Tarih buna sessiz kalanları yargılayacak ve mahkum edecektir. Adalet yalnızca Gazze’de sükunet ile sağlanmayacak maalesef. Dünyada çok çeşitli sorun alanları bulunuyor. Mesela Tahıl Koridoru sistemi daha adil bir dünya için atılmış olumlu bir adımdı. Tahıl Koridoru’nu tekrar işletmemiz lazım. Gereksinimi bulunan Afrika ülkelerinin, buradan nasibini almalarını sağlamamız lazım. Rusya, Katar, Türkiye olarak üçlü bir dayanışma oluşturmuştuk. Bu koridordan gelecek tahılı mali noktada Katar destekleyecek, fabrikalarımızı çalıştırmak suretiyle bunları una çevirmek noktasında biz devreye girip işleyecek ve sonra da Afrika ülkelerine bunları gönderecektik. Bu planın takibini yapıyoruz. Yakında Rusya Devlet Lideri Sayın Vladimir Putin ile görüşme yapıp, “Ne yapıp edip Tahıl Koridoru’nu işletelim” diyeceğiz. İnşallah ondan da olumlu karşılıklar alarak yolumuza devam ederiz.

* (İsrail kabinesinde muhtemel değişiklik) Netanyahu’nun gidici olduğunu söylediğimizde kulak asmayanlar, haklılığımızı tabir etmekte zorlananlar da dahil herkes onun gittiğini görecektir. Lakin koltuğunu bırakıp gitmek onu kurtarmayacak. Mazlumların hesabını sormak için hukuk yerinde peşinde olacağız. İsrail kabinesinde yapılacak değişiklik sonrası umarım bu katliam biter. Yoksa Netanyahu’yu koltuğundan eden bu süreç onları da tarihe karıştıracaktır. Yalnızca Netanyahu değil, bu soykırımda parmağı bulunan herkes hukuk önünde işledikleri savaş kabahatlerinin hesabını verecek. İsrail’de de Netanyahu idaresine karşı güçlü sesler yükselmeye başladı. Mesela rehinelerin, İsrail tarafından öldürülmesi olayı var ki reaksiyonun dozunu artırdı. En büyük intikam sahibi Allah’tır.

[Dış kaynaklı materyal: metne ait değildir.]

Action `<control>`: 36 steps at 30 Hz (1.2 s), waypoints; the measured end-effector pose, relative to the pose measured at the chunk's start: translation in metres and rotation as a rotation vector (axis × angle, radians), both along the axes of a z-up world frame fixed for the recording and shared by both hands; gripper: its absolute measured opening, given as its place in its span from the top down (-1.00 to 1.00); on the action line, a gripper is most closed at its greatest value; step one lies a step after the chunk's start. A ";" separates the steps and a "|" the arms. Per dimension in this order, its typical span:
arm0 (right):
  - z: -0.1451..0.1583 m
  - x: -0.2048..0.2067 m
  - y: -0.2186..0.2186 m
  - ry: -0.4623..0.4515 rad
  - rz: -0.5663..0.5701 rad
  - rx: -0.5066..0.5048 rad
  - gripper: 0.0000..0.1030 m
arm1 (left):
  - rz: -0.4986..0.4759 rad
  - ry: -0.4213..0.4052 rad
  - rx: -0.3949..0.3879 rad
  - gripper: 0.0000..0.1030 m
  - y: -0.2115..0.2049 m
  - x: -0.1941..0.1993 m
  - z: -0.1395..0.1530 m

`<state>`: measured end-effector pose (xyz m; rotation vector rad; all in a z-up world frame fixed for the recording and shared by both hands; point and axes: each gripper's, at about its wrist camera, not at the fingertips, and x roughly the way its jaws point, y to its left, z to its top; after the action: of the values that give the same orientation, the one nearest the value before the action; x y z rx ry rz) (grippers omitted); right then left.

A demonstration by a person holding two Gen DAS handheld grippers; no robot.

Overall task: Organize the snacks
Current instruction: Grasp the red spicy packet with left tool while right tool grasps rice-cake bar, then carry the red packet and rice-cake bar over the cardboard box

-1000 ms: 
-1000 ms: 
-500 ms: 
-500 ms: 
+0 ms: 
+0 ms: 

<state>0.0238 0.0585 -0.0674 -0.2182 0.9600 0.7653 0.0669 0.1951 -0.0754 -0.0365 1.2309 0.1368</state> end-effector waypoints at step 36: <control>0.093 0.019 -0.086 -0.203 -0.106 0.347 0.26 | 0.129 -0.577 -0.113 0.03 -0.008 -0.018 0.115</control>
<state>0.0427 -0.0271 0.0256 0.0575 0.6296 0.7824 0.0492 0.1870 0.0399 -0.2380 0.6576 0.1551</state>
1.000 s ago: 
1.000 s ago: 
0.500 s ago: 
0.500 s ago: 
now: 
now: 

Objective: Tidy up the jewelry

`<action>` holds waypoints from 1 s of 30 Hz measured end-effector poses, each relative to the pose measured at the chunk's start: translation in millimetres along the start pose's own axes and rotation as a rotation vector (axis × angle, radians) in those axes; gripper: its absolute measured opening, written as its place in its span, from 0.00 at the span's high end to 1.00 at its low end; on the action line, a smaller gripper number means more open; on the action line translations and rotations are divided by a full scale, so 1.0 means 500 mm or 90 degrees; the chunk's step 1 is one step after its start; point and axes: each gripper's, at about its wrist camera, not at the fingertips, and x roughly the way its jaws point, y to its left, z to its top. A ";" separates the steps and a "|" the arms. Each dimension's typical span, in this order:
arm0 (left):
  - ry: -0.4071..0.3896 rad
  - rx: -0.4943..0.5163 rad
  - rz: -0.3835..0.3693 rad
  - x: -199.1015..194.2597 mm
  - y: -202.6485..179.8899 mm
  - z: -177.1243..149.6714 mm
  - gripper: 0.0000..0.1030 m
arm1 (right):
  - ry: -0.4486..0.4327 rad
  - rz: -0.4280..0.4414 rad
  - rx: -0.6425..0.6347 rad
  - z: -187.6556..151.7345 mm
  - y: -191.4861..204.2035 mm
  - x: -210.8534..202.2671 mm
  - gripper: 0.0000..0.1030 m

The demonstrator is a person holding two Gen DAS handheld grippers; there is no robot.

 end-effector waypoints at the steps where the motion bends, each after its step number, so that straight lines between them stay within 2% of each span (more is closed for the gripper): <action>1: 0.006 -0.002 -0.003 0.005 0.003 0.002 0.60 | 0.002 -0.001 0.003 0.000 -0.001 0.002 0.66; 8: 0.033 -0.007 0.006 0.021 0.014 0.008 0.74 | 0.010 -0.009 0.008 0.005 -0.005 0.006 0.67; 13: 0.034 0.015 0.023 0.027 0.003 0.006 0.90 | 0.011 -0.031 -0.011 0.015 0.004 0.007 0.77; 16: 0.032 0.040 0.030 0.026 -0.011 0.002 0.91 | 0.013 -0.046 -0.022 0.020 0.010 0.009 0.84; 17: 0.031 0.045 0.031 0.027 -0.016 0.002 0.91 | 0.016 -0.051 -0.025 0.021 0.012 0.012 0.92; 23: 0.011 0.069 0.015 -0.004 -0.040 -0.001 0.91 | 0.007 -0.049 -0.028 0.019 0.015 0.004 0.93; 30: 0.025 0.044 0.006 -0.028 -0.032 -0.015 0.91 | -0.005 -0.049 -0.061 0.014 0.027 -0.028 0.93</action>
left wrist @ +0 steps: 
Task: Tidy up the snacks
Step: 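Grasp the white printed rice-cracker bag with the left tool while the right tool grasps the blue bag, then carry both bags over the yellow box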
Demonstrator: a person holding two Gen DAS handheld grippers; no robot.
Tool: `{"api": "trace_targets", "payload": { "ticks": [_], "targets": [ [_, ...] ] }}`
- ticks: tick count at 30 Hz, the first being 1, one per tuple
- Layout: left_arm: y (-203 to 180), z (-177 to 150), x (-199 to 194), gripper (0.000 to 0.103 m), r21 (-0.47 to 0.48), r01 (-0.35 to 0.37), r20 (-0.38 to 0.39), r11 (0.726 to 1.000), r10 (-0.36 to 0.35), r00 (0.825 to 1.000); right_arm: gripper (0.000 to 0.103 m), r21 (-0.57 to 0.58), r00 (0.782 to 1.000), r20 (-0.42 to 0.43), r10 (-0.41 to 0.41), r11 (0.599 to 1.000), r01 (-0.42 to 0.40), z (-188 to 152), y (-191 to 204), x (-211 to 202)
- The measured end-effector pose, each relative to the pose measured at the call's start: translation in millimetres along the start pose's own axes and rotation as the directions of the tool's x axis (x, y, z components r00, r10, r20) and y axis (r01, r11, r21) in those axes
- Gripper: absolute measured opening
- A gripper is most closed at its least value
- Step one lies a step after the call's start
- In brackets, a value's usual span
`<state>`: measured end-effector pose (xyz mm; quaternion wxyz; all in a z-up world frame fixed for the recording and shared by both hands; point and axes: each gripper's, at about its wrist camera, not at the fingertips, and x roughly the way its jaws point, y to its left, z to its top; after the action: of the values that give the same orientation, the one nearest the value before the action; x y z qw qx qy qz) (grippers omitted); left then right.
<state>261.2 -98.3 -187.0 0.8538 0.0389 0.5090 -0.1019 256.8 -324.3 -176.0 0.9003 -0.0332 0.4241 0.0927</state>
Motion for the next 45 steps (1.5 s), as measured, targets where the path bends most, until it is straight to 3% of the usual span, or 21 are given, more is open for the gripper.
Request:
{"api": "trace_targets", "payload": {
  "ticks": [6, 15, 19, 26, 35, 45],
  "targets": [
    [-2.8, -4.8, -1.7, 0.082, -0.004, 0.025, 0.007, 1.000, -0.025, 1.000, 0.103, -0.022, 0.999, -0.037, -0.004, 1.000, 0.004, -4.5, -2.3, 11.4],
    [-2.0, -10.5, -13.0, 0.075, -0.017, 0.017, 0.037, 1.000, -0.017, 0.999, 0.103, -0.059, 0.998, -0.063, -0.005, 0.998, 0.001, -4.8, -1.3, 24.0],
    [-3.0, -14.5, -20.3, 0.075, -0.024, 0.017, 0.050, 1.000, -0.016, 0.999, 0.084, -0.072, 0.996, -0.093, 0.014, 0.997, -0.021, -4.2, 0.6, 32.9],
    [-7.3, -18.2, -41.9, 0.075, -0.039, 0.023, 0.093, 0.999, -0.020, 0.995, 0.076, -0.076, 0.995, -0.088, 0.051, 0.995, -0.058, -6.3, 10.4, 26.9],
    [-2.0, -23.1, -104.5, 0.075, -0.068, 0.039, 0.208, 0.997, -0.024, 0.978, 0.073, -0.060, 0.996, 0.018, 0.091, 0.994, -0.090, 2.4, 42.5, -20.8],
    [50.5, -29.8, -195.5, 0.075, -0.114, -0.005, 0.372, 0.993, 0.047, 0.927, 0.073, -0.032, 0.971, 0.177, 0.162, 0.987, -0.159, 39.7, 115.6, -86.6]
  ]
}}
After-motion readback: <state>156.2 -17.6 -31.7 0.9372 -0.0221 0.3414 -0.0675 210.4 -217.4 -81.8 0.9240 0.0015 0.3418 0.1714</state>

* (Avrupa Birliği’nin 3 ülkeye ait kararı) Onlara adaylık statüsü vermesi demek, bunların gelip de Avrupa Birliği’ne üye olması manasına gelmez. Onlarla bir süreç başlatılacak, onlar da oyalanacak. Bu ülkelerin hiçbirisi, bir Türkiye değil. Avrupa Birliği’nin, bundan sonra Türkiye’nin pozisyonunu yeterli değerlendirmesi lazım. Avrupa Birliği’ne katılmaya birçok üye ülkeden daha hazır durumda bulunan Türkiye’nin, yıllardır siyasi engellemeler nedeniyle kapıda bekletilmesi yanlıştır. Türkiye’nin gerek stratejik gerek ekonomik potansiyeli Avrupa Birliği’ne tam üyeliği çoktan elde etmiş olmasını gerektirirken, yıllardır çeşitli mazeretlerle oyalandık. Türkiye’nin ne kadar değerli ve ne kadar tesirli bir ülke olduğu son yıllarda yaşadığımız süreçlerde bir kere daha ortaya çıkmıştır. Artık AB bu yanlıştan vazgeçmelidir. Tahminen de Macaristan’ın devir başkanlığında bu husus masaya çok daha farklı bir biçimde yatırılıp ona nazaran yeni bir adım atma durumu gündeme gelebilir.